5.5 Voor zover klagers zich uit eigen hoofde zouden willen beklagen over het handelen van de notaris, overweegt de kamer het volgende. Bij gelegenheid van de mondelinge behandeling heeft klager onder 1. verklaard dat hij in 2012 gegevens heeft opgevraagd uit het kadaster en dat hem toen is gebleken van de verschillende verkoopprijzen van de woning. Nu klagers reeds meer dan drie jaren voor het indienen van de klacht bij de kamer op 21 juli 2016 geacht worden op de hoogte te zijn van de aan de notaris verweten gedraging, verhindert artikel 99 lid 12 (oud) Wna ook in dit geval dat klagers in hun klacht kunnen worden ontvangen.

De klacht gericht tegen de notaris onder 2.

5.6 De klacht van klagers komt er in wezen op neer dat zij betogen dat de notaris op 31 augustus 2007 de respectieve leveringsakten niet had mogen passeren, omdat kort tevoren de woning voor een aanzienlijk lagere prijs was geleverd.

5.7 De kamer overweegt als volgt.

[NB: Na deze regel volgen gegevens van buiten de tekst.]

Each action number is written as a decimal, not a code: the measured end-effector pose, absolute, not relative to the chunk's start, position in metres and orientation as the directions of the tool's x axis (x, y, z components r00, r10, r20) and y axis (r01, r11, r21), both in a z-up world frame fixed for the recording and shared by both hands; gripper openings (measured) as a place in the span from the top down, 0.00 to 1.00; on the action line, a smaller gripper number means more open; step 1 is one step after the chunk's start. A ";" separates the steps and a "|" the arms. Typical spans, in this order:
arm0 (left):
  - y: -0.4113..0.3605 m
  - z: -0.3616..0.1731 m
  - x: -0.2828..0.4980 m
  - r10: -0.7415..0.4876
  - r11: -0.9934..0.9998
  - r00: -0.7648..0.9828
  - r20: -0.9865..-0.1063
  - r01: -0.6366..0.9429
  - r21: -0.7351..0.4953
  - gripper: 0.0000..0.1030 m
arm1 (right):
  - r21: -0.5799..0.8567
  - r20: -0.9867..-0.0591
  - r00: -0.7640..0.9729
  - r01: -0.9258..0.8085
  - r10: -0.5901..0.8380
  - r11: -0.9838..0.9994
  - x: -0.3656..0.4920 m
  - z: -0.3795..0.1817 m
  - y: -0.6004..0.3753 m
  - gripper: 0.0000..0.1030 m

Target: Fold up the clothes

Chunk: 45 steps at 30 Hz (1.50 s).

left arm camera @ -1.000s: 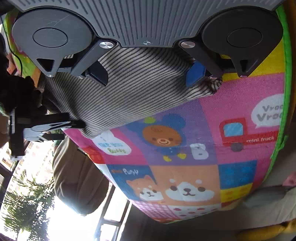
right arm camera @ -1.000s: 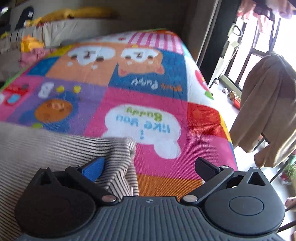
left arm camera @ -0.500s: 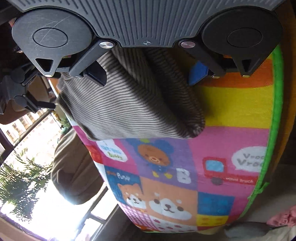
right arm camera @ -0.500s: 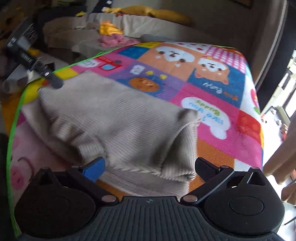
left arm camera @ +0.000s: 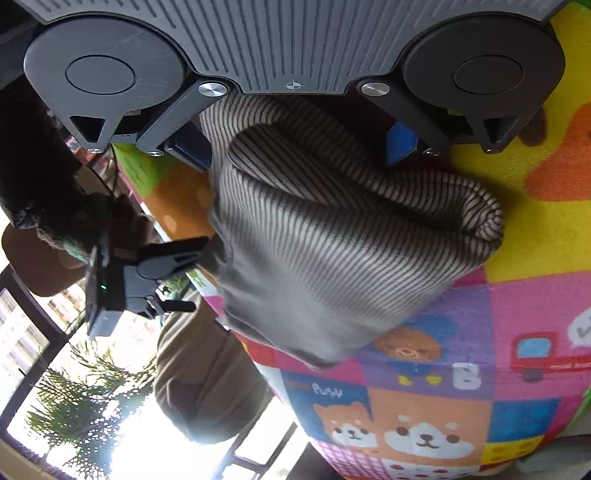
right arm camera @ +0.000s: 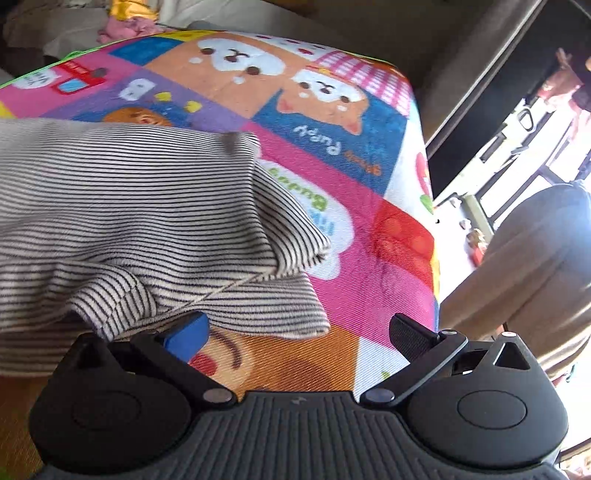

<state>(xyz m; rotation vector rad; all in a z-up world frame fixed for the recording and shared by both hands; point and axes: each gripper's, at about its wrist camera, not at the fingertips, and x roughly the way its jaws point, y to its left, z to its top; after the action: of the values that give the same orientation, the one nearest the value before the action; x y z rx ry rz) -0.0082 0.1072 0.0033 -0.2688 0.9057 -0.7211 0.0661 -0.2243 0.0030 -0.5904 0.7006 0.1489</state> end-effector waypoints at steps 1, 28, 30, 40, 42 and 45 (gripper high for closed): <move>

Volgens artikel 99 lid 1 Wna kunnen klachten worden ingediend door een ieder met enig redelijk belang. Vaststaat dat erflaatster geen partij was bij die akten en evenmin aangemerkt kan worden als een persoon die aan die akten een recht kan ontlenen. Dit  geldt evenzeer voor klagers als rechtsopvolgers van erflaatster. Evenmin is gebleken dat klagers anderszins bij de klacht over de handelwijze van de notaris een (redelijk) belang hebben. Reeds hierom zijn klagers niet-ontvankelijk in hun klacht.

5.8 Indien klagers uit eigen hoofde een klacht wensen in te dienen tegen de notaris dient hier hetzelfde te gelden als dat wat hiervoor onder 5.5 is overwogen. Nu klagers sinds 2012 bekend waren met de verkoopprijzen van de woning is de klacht, gelet op artikel 99 lid 12 (oud) Wna, te laat ingediend, wat eveneens leidt tot niet-ontvankelijkheid.

De klacht tegen de notaris onder 1. en de notaris onder 2. verder

5.9 Voor zover aan de notarissen wordt tegengeworpen dat zij zich in 2007 moreel onjuist hebben gedragen, overweegt de kamer dat dit verwijt evenzeer afstuit op het bepaalde in artikel 99 lid 12 (oud) Wna dat de klacht niet binnen een termijn van drie jaren en dus te laat is ingediend. Ook in zoverre zijn klagers niet-ontvankelijk.

6. De beslissing

De kamer voor het notariaat in het ressort Arnhem-Leeuwarden

verklaart klagers niet-ontvankelijk in hun klacht tegen de notaris onder 1.

verklaart klagers niet-ontvankelijk in hun klacht tegen de notaris onder 2.

Deze beslissing is gegeven door mrs. O. Nijhuis, voorzitter, W.J. Hordijk, J.G.T.M. Castrop, F.M.J. Mulder en A.M.S. Kuipers, leden, en in tegenwoordigheid van mr. J.G.W. Oor, secretaris, uitgesproken in het openbaar op 23 december 2016.

de secretaris                                                 de voorzitter

Tegen deze beslissing van de kamer voor het notariaat kunnen partijen binnen dertig dagen na de datum van verzending van het afschrift van de beslissing schriftelijk hoger beroep instellen bij het gerechtshof Amsterdam. Postadres: postbus 1312, 1000 BH Amsterdam.